The 2020 BET Awards, virtually hosted by Amanda Seales, aired Sunday night on CBS while honorees performed strictly from home for the first time.
The ceremony began with gospel sensation Keedron Bryant singing his riveting viral hit song, “I Just Wanna Live.” It segued into a dominant performance by legendary hip hop group Public Enemy of their 1989 classic “Fight the Power” featuring Nas, Black Thought, YG, and Questlove.
In celebration of BET’s 40th anniversary, the evening was not only a powerful display of Black excellence, culture, art, and awareness through music and entertainment — it simultaneously addressed the nation’s unrest and current Black Lives Matter protests over racial inequality with this year’s theme: “Our Culture Can’t Be Canceled.”
Former First Lady Michelle Obama virtually appeared to present Beyoncé with the Humanitarian Award for her BeyGood initiative and other philanthropic efforts.
“I want to dedicate this award to all of my brothers out there, all of my sisters out there inspiring me, marching and fighting for change. Your voices are being heard, and you’re proving to our ancestors that their struggles were not in vain,” Beyoncé said during her acceptance speech.
“Now we have one more thing we need to do to walk in our true power, and that is to vote.

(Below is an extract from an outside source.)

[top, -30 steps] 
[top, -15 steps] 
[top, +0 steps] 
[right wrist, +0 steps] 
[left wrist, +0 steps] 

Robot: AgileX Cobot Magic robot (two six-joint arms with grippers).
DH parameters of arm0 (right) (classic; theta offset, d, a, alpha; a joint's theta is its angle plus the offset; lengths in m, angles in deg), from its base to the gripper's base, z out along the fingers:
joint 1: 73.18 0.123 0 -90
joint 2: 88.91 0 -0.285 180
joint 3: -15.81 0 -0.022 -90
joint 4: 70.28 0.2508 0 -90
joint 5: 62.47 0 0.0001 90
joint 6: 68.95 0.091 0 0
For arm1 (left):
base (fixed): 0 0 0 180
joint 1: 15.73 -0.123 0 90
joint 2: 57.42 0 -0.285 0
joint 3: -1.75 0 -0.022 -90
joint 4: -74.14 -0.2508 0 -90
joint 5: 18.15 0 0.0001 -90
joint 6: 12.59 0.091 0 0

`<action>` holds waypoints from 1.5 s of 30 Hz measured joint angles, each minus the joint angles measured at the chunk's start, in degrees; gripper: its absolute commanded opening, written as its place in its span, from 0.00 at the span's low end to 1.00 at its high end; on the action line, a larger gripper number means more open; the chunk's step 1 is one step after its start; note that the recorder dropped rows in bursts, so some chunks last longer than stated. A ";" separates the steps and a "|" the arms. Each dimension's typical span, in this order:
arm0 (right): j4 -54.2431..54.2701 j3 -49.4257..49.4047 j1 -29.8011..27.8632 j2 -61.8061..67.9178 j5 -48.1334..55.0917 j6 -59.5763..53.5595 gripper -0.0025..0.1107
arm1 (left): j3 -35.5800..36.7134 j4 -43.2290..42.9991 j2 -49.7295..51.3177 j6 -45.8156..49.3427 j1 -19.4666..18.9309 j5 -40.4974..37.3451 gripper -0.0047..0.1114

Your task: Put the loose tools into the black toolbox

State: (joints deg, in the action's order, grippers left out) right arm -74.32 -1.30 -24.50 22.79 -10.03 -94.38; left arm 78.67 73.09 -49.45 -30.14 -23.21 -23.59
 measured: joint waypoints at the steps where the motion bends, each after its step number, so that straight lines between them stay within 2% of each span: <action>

I’m encouraging you to continue to take action, continue to change and dismantle a racist and unequal system,” she added. “We have to continue to do this together.”
Beyoncé and her daughter Blue Ivy Carter won the BET Her Award for “Brown Skin Girl,” a track from The Lion King: The Gift soundtrack featuring WizKid and Saint Jhn.
Roddy Ricch performed two chart-topping singles, “High Fashion” and “The Box” from his album Please Don’t Blame Me For Being Antisocial, which won Album of the Year.
Megan Thee Stallion took home Best Female Hip Hop Artist and Viewers Choice Awards for “Hot Girl Summer” featuring Nicki Minaj. Megan performed with her gang of “hotties” in the desert for a medley of her new song “Girls in the Hood” and the Beyoncé-assisted “Savage” remix.
DaBaby performed the Black Lives Matter remix to his song “Rockstar” while a police officer knelt on his neck, referencing the death of George Floyd. He also won Best Male Hip Hop artist. DJ Khaled accepted the award for the Music Video of the Year on behalf of the late Nipsey Hussle.
Oscar-winner Jennifer Hudson took us to church when she sang Aretha Franklin‘s 1972 single, “Young, Gifted and Black.” Hudson’s performance was followed by the trailer of her upcoming role in Aretha’s biopic Respect.
Other tributes came from Wayne Brady, who honored Lil Richard, and Lil Wayne, who commemorated Kobe Bryant with a song named after the late NBA legend. Shaquille O’Neal — going by his stage name DJ Diesel — paid homage to late St. Louis rapper Huey by playing his hit single “Pop Lock and Drop It.” Huey was fatally shot and killed in a double shooting last Friday, June 26.
Memorable performances also included Chloe x Halle, Masego and D Smoke‘s beautiful medley of “Let Go” — featuring SiR — and “Black Habits,” Usher, Summer Walker, Anderson .Paak, Alicia Keys, along with uplifting displays from Jonathan McReynolds and country singer Kane Brown.
Additionally, the show featured appearances from Viola Davis, Michael B. Jordan, Samuel L. Jackson, Billy Porter, Whoopi Goldberg, and Lizzo — the latter of whom won Best R&B/Pop artist.